Personally, I tend to prototype a feature first until it's functional and then spend a bit of time to clean up the code and optimize it straight after (hopefully without breaking it -.-). Then once a week or so I spend a day reviewing all the things I did that week and refactoring. There's no set schedule for this, I just do it when the mess starts bugging me (which is at pretty regular intervals). I don't go overboard with optimization though - just enough to keep things from getting too ridiculous.

There's not one correct answer here since software architecture isn't an exact science. If it were, there'd be one solution to a problem and we'd all just use that. :) As you gain more experience, you'll be able to identify when you should be optimizing sooner rather than later.

Regardless of when you choose to do performance tuning, the first step is ALWAYS PROFILE THE PROBLEM. So many developers say to themselves, "Self. I know that this code right here is the problem.

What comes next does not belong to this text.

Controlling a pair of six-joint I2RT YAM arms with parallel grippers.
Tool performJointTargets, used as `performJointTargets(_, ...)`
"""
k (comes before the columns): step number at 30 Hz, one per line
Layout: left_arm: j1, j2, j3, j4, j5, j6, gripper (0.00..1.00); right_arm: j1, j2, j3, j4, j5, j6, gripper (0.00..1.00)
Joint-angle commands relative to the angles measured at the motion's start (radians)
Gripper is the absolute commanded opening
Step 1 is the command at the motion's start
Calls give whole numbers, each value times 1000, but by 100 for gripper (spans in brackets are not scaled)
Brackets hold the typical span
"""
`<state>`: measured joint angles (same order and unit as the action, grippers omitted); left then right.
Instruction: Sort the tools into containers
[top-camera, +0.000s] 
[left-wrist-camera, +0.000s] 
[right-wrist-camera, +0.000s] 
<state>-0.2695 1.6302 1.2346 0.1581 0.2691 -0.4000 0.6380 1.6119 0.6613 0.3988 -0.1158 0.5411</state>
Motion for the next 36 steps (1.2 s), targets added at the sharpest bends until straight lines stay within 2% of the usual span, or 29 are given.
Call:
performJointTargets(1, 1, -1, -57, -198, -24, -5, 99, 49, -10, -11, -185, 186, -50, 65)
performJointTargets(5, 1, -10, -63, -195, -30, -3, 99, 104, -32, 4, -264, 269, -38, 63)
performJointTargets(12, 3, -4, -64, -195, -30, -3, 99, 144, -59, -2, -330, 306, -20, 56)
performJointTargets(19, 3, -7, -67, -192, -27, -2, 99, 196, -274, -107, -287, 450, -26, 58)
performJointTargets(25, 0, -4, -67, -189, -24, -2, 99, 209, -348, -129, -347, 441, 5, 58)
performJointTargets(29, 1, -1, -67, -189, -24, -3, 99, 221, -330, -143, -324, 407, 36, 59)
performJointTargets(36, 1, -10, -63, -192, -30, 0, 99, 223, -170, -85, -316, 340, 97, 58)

Let's make it faster and our problems will be solved." They spend a week making that section 10 x faster but it turns out that section was only taking 1/1000th of a second to begin with. They might even try this failed approach a few times before FINALLY timing the various sections of code and tracking the REAL problem down.

Sometimes you get lucky and you guess correctly, but save yourself some headache and profile your performance problems.

- Eck

EckTech Games - Games and Unity Assets I'm working on
Still Flying - My GameDev journal
The Shilwulf Dynasty - Campaign notes for my Rogue Trader RPG

a much more economical approach would be to optimize "as you go" or basically making things as efficient as possible before moving on.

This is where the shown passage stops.